(DATA LISTING Opens)

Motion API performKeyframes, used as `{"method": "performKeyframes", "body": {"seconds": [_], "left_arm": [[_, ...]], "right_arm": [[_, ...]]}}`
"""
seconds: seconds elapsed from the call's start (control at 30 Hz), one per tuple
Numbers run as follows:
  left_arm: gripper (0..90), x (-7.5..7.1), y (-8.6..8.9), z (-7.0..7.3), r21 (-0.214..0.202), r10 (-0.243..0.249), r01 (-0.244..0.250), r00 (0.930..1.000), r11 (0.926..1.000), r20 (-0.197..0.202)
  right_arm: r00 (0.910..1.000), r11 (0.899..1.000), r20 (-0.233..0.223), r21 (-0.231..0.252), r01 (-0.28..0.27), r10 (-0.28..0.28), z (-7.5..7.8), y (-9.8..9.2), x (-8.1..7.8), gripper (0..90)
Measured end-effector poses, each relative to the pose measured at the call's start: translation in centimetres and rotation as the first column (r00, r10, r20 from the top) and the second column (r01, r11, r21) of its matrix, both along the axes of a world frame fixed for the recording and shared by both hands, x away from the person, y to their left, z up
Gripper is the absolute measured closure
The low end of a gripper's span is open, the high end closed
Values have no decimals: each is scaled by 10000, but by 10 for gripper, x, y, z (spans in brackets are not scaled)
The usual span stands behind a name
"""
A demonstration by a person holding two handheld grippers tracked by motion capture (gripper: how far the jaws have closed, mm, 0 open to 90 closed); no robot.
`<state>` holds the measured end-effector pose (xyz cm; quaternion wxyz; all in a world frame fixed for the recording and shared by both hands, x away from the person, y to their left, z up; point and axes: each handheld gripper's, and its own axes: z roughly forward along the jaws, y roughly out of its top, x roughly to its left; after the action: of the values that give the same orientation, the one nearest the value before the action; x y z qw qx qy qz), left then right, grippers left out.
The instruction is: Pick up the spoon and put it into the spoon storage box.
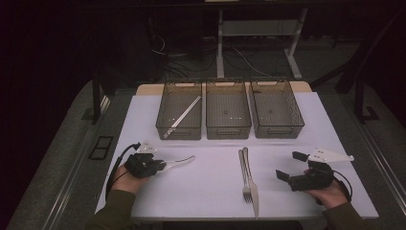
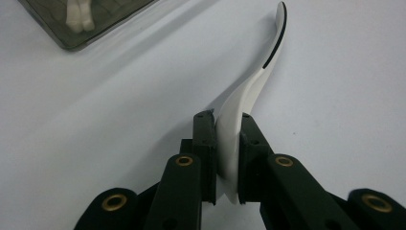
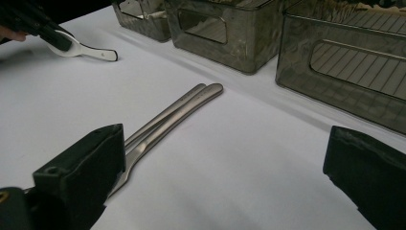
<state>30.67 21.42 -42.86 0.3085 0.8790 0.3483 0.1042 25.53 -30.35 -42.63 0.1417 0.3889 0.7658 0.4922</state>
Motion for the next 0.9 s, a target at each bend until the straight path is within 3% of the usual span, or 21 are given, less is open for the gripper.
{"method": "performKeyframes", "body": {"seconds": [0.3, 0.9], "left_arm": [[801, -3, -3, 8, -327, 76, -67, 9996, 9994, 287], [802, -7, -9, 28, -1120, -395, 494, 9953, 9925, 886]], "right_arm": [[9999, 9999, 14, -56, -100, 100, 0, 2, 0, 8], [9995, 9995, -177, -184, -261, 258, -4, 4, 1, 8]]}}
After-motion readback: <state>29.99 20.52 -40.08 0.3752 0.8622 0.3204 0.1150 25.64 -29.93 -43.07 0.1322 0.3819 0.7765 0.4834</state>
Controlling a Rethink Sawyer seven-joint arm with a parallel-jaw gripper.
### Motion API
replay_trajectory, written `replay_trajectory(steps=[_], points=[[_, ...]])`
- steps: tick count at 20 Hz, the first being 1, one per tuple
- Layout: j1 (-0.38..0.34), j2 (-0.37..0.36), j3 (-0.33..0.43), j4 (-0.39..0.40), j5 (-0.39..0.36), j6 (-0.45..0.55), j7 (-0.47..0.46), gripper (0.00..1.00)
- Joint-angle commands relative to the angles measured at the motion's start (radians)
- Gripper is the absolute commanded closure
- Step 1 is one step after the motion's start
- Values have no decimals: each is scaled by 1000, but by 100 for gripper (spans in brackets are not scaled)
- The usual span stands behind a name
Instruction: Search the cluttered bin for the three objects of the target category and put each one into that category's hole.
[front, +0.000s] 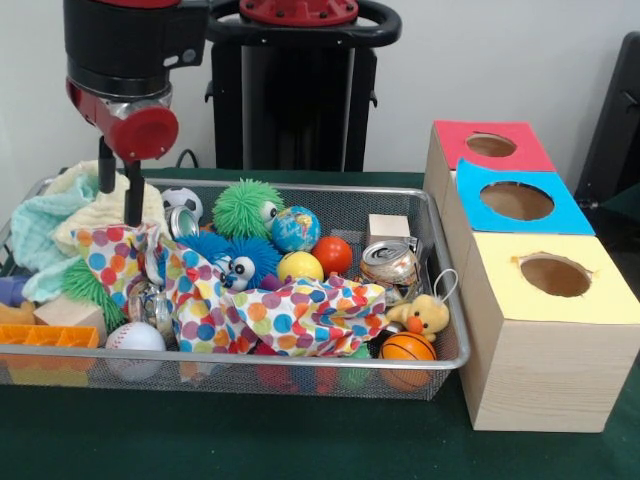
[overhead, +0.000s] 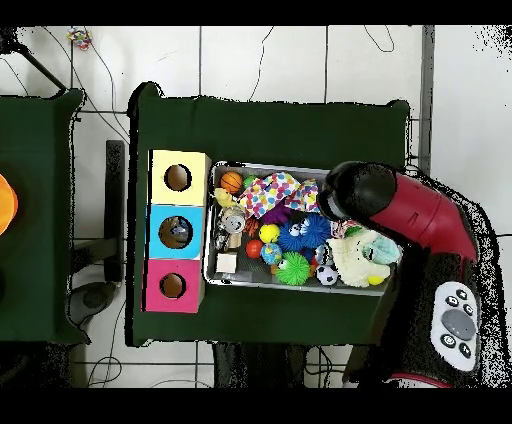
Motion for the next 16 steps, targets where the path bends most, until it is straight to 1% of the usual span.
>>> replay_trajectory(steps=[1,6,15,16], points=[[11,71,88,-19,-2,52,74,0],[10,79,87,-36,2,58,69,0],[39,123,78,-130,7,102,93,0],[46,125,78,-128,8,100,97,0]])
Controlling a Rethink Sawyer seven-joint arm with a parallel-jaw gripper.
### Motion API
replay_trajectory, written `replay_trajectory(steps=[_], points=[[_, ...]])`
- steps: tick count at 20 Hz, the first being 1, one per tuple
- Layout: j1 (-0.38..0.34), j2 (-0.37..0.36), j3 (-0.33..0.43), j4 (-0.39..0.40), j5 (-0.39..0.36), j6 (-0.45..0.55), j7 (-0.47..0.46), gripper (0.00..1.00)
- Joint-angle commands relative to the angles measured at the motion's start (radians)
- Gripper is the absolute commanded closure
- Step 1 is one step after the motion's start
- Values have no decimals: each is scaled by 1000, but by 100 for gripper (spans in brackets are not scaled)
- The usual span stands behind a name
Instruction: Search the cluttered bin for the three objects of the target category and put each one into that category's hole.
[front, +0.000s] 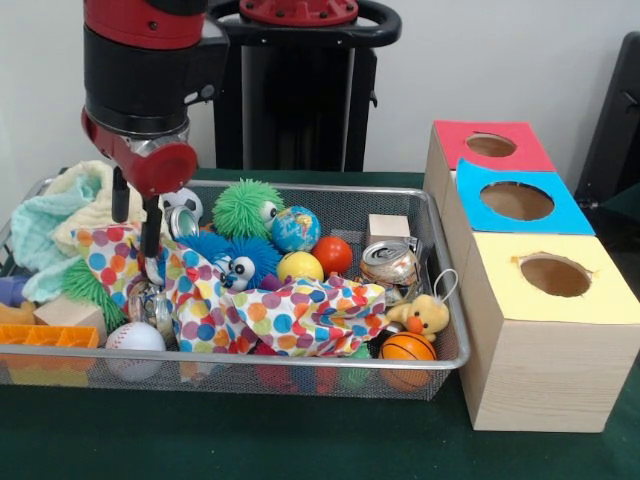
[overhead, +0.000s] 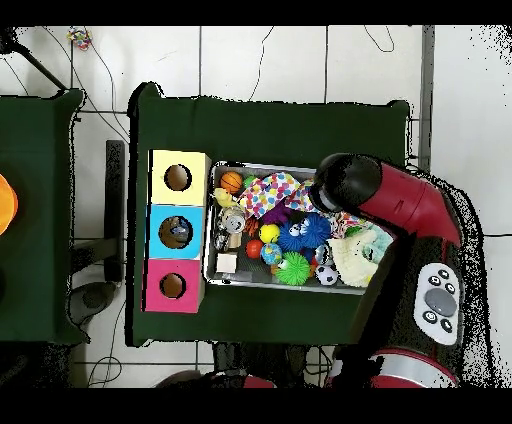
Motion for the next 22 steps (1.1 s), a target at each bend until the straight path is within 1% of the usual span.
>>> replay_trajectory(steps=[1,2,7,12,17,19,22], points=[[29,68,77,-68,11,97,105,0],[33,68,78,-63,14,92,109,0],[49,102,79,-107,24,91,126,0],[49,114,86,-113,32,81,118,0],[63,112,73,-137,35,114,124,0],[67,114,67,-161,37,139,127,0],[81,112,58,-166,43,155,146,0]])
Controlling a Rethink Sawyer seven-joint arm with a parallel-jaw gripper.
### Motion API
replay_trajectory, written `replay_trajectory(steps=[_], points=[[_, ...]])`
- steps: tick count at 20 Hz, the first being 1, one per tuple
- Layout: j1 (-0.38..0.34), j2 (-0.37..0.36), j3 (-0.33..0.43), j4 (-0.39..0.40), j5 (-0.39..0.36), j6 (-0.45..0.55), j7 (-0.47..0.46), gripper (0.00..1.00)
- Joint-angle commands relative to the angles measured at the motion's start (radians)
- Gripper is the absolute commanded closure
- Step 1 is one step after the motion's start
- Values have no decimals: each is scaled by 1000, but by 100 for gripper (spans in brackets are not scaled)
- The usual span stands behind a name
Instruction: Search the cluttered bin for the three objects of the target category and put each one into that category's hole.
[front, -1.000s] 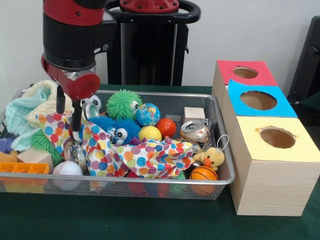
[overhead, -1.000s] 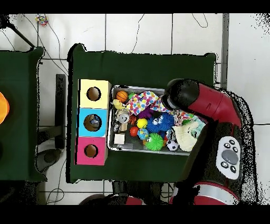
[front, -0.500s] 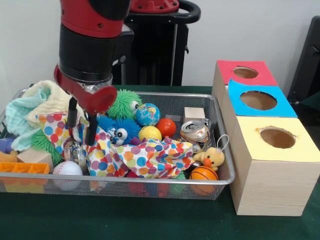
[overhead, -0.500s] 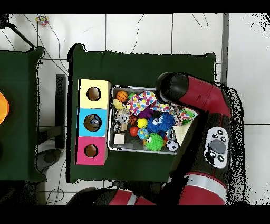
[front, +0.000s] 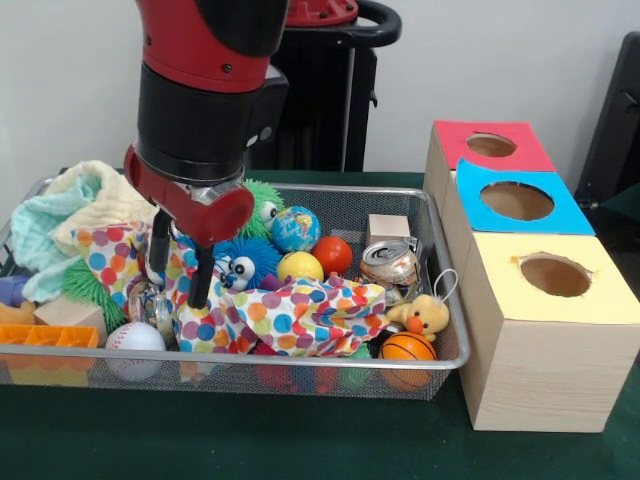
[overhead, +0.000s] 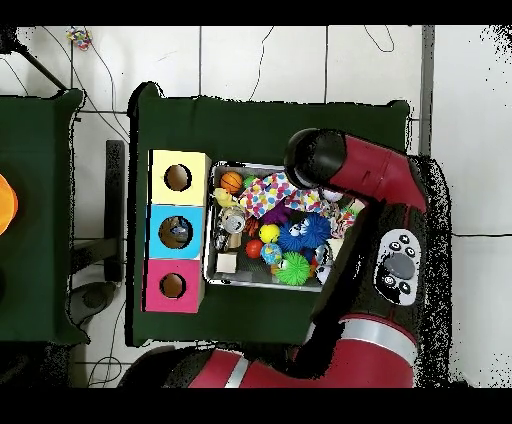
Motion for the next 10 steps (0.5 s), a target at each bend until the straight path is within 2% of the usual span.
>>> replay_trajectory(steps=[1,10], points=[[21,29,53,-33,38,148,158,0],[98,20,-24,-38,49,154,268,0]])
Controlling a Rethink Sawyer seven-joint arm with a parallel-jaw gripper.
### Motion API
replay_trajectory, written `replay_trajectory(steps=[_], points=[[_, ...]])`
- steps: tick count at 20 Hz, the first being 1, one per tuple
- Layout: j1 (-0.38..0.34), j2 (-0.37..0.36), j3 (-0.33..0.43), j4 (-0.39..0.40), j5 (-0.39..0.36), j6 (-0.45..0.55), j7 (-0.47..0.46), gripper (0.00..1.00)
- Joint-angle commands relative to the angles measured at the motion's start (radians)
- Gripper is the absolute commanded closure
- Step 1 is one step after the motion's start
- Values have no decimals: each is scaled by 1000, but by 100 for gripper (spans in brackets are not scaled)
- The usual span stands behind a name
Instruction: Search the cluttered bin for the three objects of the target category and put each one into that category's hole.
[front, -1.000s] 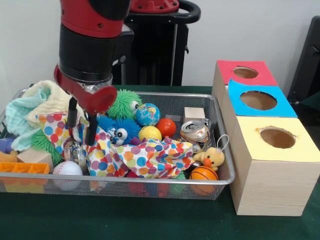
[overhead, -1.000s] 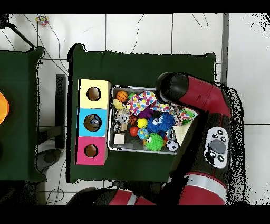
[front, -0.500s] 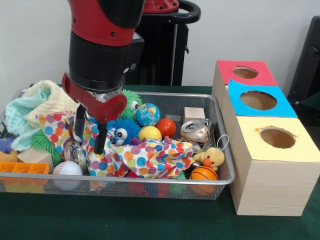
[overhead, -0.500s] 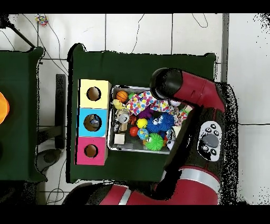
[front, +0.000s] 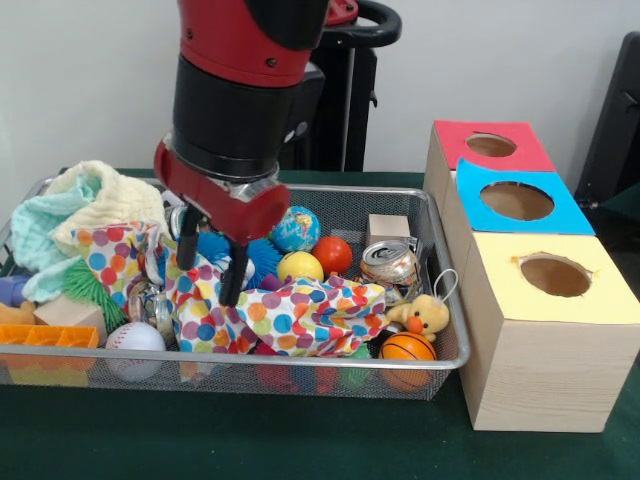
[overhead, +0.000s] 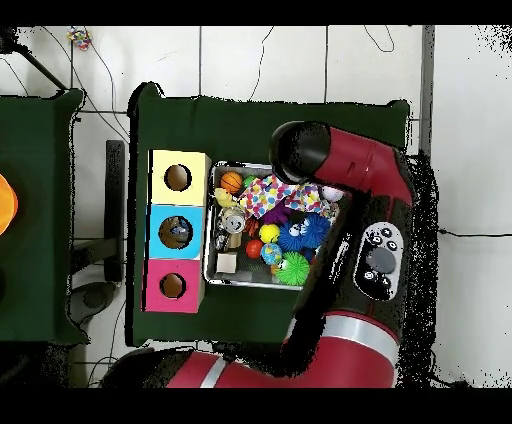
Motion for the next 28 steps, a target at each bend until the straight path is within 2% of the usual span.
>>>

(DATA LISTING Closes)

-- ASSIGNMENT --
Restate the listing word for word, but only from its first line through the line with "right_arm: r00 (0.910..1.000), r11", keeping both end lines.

-- TASK ANSWER --
Motion API performKeyframes, used as `{"method": "performKeyframes", "body": {"seconds": [_], "left_arm": [[_, ...]], "right_arm": [[_, ...]]}}`
"""
seconds: seconds elapsed from the call's start (control at 30 Hz), one per tuple
Numbers run as follows:
  left_arm: gripper (0..90), x (-7.5..7.1), y (-8.6..8.9), z (-7.0..7.3), r21 (-0.214..0.202), r10 (-0.243..0.249), r01 (-0.244..0.250), r00 (0.930..1.000), r11 (0.926..1.000), r20 (-0.197..0.202)
  right_arm: r00 (0.910..1.000), r11 (0.899..1.000), r20 (-0.233..0.223), r21 (-0.231..0.252), r01 (-0.28..0.27), r10 (-0.28..0.28), z (-7.5..7.8), y (-9.8..9.2), x (-8.1..7.8), gripper (0..90)

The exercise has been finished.